“The nine most terrifying words in the English language are: I’m from the government and I’m here to help.”

The famous quote from Ronald Reagan appears once again to be accurate in the Hamburger Square portion of South Elm Street just north of the McGee Street intersection, where the city has placed a row of jersey barriers.

At the urging of the City Council, the city said that restaurants would be able to use portions of the public right-of-way for additional seating during the coronavirus restrictions, as long as it could be done safely and didn’t block the flow of vehicles or pedestrians.

The current Phase 2 restrictions limit restaurants to 50 percent of their official occupancy, plus tables have to be at least six feet apart, which often results in lowering the actual number to well less than 50 percent.
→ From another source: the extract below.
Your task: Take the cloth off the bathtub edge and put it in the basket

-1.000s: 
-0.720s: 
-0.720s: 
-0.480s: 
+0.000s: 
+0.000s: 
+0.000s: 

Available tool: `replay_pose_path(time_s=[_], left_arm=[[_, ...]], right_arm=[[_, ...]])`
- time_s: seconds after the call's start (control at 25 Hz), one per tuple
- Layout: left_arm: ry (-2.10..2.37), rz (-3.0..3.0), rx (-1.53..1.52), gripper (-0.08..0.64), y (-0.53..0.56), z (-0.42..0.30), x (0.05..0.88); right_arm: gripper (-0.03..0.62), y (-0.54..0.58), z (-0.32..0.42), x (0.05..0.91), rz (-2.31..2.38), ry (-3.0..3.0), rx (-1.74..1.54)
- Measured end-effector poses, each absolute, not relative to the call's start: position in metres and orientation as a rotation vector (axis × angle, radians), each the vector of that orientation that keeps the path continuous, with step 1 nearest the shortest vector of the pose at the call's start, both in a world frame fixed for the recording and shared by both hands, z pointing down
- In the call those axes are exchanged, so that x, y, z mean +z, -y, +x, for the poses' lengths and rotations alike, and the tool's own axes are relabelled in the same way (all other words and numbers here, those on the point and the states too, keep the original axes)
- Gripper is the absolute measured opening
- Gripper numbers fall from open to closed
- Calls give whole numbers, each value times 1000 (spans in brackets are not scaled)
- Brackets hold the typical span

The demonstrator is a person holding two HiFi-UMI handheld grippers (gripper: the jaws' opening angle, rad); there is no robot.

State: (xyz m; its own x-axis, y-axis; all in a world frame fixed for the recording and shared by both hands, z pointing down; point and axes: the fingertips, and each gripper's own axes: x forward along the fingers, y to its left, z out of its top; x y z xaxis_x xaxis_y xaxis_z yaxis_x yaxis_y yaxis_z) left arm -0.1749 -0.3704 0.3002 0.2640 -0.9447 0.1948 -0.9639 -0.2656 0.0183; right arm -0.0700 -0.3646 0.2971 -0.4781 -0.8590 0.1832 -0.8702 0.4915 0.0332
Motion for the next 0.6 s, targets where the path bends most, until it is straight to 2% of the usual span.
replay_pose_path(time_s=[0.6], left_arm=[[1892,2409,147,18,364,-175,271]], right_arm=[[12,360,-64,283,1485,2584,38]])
The additional outdoor seating is supposed to help restaurants, which were closed for in-person dining during Phase 1, get closer to that 50 percent maximum.

Natty Greene’s, Gray’s Tavern and the Green Bean requested that permission, which since the government is involved requires filling out a stack of forms and getting approval from police, fire, building inspections and field operations. It’s no small feat.

They were granted permission by the city to place tables and chairs on the sidewalk in front of their businesses and in a portion of the street normally reserved for parking.

But to do so, the city in its wisdom decided to line the area with concrete jersey barriers. A concrete jersey barrier is just about as ugly as anything man has devised, but what is even uglier is a damaged concrete jersey barrier with rusty rebar sticking out of broken concrete. The city used some of those also.

Fortunately, most of the plywood and particleboard covering windows and doors in the downtown area have been removed and the downtown is starting to look like the downtown again. Placing a row of jersey barriers on one of the main streets of Greensboro doesn’t help the city look like it’s getting back to normal.

The Greensboro City Council spends a lot of time talking about ways to make the downtown area more attractive and appealing. In all of those discussions, it’s safe to say that not one councilmember has ever said what the city needed to make the downtown look better are more jersey barriers sitting out in the street.

Certainly, some method of delineating the area without using jersey barriers could be devised and would be devised if someone on the City Council took an interest.